- _MATERIAL PROVIDED_:
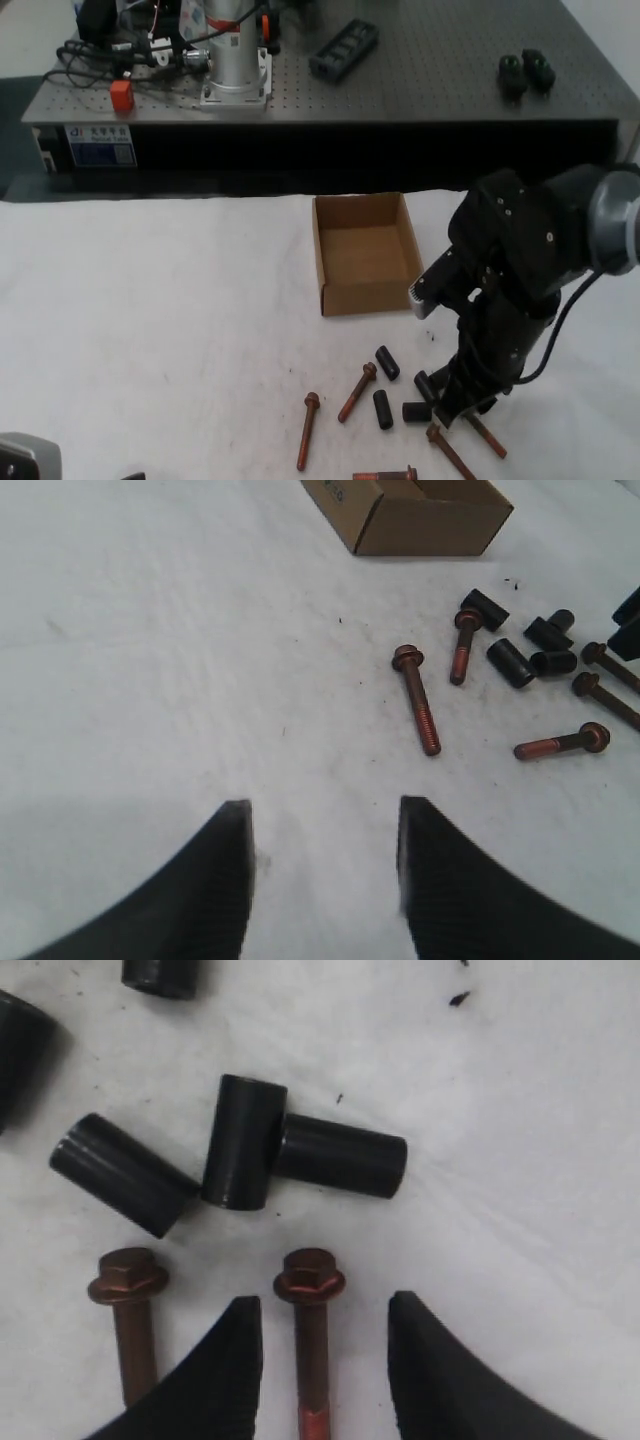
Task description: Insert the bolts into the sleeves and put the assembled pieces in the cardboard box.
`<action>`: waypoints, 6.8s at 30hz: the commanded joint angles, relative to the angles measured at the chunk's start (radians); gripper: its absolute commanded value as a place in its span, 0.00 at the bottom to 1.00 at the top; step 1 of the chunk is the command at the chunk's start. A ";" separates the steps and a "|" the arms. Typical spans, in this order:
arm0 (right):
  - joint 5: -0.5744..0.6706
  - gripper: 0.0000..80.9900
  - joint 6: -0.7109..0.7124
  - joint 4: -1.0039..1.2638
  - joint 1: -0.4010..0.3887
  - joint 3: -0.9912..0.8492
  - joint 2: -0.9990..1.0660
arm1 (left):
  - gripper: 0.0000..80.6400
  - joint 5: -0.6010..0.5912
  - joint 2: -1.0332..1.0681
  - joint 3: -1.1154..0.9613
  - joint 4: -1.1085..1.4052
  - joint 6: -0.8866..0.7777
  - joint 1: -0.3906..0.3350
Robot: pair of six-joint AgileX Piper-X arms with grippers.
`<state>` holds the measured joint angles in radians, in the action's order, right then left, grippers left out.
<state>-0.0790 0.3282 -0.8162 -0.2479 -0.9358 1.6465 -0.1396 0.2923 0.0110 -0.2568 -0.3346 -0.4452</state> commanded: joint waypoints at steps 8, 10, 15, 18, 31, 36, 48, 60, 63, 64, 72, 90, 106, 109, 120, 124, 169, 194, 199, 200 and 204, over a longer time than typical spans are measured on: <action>0.037 0.37 0.031 -0.041 0.029 -0.026 0.066 | 0.42 -0.003 -0.009 -0.011 0.013 -0.009 0.005; 0.042 0.37 0.031 -0.032 0.029 -0.026 0.070 | 0.42 -0.003 -0.009 -0.011 0.013 -0.009 0.005; 0.045 0.37 0.031 -0.032 0.029 -0.026 0.087 | 0.42 0.002 -0.009 -0.011 0.013 -0.009 0.005; 0.045 0.33 0.031 -0.021 0.029 -0.026 0.098 | 0.42 0.002 -0.009 -0.011 0.013 -0.009 0.005; 0.054 0.03 0.029 0.018 0.053 -0.026 0.123 | 0.42 -0.002 -0.009 -0.011 0.013 -0.155 0.005; 0.122 0.03 -0.023 0.012 0.101 -0.026 0.036 | 0.36 -0.139 -0.003 -0.011 0.137 -0.250 0.002; 0.165 0.03 -0.105 -0.079 0.192 0.051 -0.384 | 0.42 -0.238 0.534 -0.371 0.136 -0.112 -0.003; 0.186 0.03 -0.255 -0.123 0.255 0.258 -0.753 | 0.42 -0.172 1.367 -1.202 -0.360 0.509 -0.254; 0.186 0.03 -0.266 -0.154 0.280 0.276 -0.796 | 0.42 -0.129 1.512 -1.374 -0.484 0.681 -0.300; 0.186 0.03 -0.266 -0.166 0.291 0.277 -0.802 | 0.42 -0.125 1.554 -1.429 -0.523 0.727 -0.312; 0.261 0.03 -0.261 -0.167 0.390 0.277 -0.809 | 0.42 -0.050 1.784 -1.669 -0.693 0.922 -0.366; 0.274 0.03 -0.261 -0.160 0.397 0.277 -0.809 | 0.36 0.003 1.901 -1.708 -0.650 1.054 -0.454; 0.276 0.03 -0.261 -0.159 0.397 0.277 -0.809 | 0.16 0.024 1.906 -1.708 -0.667 1.083 -0.452; 0.276 0.03 -0.261 -0.158 0.397 0.277 -0.809 | 0.02 0.073 1.906 -1.708 -0.672 1.073 -0.452; 0.485 0.03 -0.301 0.041 0.397 0.277 -0.809 | 0.01 0.014 1.670 -1.664 -0.559 0.659 -0.366; 0.650 0.03 -0.420 0.236 0.397 0.277 -0.809 | 0.01 -0.101 1.481 -1.485 -0.412 0.538 -0.296; 0.699 0.03 -0.866 0.994 -0.046 0.281 -0.725 | 0.01 -0.473 0.856 -0.823 0.347 0.108 -0.248; 0.770 0.48 -0.854 0.924 -0.046 0.281 -0.725 | 0.01 -0.489 0.856 -0.823 0.353 0.138 -0.248; 0.759 0.52 -0.865 0.932 -0.032 0.281 -0.735 | 0.01 -0.410 0.856 -0.823 0.410 0.134 -0.248; 0.745 0.52 -0.883 0.937 -0.022 0.281 -0.746 | 0.01 -0.380 0.856 -0.823 0.419 0.133 -0.248; 0.683 0.52 -0.892 0.877 0.055 0.281 -0.826 | 0.01 -0.201 0.874 -0.829 0.440 0.090 -0.246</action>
<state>0.6219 -0.5579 0.0666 -0.2105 -0.6525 0.8421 -0.4853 1.1555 -0.8063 0.1386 -0.2078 -0.6954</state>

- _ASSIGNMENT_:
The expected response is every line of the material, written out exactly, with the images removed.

- _SOLUTION TO THE EXERCISE_:
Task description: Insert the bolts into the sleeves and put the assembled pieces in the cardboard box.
`<action>`: waypoints, 6.8s at 30hz: the commanded joint angles, relative to the angles measured at the chunk's start (radians); gripper: its absolute commanded value as a place in its span, 0.00 at the bottom to 1.00 at the top; step 1 of the chunk is the command at the chunk's start. A ";" separates the steps and a "|" the arms. Typical spans, in this order:
arm0 (right):
  - joint 5: -0.5744..0.6706
  - gripper: 0.0000..80.9900
  - joint 6: -0.7109..0.7124
  - joint 4: -1.0039..1.2638
  - joint 1: -0.4010..0.3887
  - joint 3: -0.9912..0.8492
  - joint 2: -0.9990..1.0660
arm1 (left):
  - gripper: 0.0000..80.6400
  - joint 5: -0.6010..0.5912
  - joint 2: -1.0332..1.0681
  - joint 3: -1.1154..0.9613
  - joint 4: -1.1085..1.4052
  - joint 6: -0.8866..0.7777
  - joint 1: -0.3906..0.3350
Robot: pair of six-joint AgileX Piper-X arms with grippers.
`<state>` holds the measured joint angles in radians, in the action's order, right then left, grippers left out.
<state>-0.0790 0.3282 -0.8162 -0.2479 -0.9358 1.6465 -0.1396 0.2923 0.0110 -0.2568 -0.3346 -0.4452</state> commanded: joint waypoints at steps 8, 10, 15, 18, 31, 36, 48, 60, 63, 64, 72, 90, 106, 109, 120, 124, 169, 194, 199, 200 and 204, over a longer time than typical spans are measured on: <action>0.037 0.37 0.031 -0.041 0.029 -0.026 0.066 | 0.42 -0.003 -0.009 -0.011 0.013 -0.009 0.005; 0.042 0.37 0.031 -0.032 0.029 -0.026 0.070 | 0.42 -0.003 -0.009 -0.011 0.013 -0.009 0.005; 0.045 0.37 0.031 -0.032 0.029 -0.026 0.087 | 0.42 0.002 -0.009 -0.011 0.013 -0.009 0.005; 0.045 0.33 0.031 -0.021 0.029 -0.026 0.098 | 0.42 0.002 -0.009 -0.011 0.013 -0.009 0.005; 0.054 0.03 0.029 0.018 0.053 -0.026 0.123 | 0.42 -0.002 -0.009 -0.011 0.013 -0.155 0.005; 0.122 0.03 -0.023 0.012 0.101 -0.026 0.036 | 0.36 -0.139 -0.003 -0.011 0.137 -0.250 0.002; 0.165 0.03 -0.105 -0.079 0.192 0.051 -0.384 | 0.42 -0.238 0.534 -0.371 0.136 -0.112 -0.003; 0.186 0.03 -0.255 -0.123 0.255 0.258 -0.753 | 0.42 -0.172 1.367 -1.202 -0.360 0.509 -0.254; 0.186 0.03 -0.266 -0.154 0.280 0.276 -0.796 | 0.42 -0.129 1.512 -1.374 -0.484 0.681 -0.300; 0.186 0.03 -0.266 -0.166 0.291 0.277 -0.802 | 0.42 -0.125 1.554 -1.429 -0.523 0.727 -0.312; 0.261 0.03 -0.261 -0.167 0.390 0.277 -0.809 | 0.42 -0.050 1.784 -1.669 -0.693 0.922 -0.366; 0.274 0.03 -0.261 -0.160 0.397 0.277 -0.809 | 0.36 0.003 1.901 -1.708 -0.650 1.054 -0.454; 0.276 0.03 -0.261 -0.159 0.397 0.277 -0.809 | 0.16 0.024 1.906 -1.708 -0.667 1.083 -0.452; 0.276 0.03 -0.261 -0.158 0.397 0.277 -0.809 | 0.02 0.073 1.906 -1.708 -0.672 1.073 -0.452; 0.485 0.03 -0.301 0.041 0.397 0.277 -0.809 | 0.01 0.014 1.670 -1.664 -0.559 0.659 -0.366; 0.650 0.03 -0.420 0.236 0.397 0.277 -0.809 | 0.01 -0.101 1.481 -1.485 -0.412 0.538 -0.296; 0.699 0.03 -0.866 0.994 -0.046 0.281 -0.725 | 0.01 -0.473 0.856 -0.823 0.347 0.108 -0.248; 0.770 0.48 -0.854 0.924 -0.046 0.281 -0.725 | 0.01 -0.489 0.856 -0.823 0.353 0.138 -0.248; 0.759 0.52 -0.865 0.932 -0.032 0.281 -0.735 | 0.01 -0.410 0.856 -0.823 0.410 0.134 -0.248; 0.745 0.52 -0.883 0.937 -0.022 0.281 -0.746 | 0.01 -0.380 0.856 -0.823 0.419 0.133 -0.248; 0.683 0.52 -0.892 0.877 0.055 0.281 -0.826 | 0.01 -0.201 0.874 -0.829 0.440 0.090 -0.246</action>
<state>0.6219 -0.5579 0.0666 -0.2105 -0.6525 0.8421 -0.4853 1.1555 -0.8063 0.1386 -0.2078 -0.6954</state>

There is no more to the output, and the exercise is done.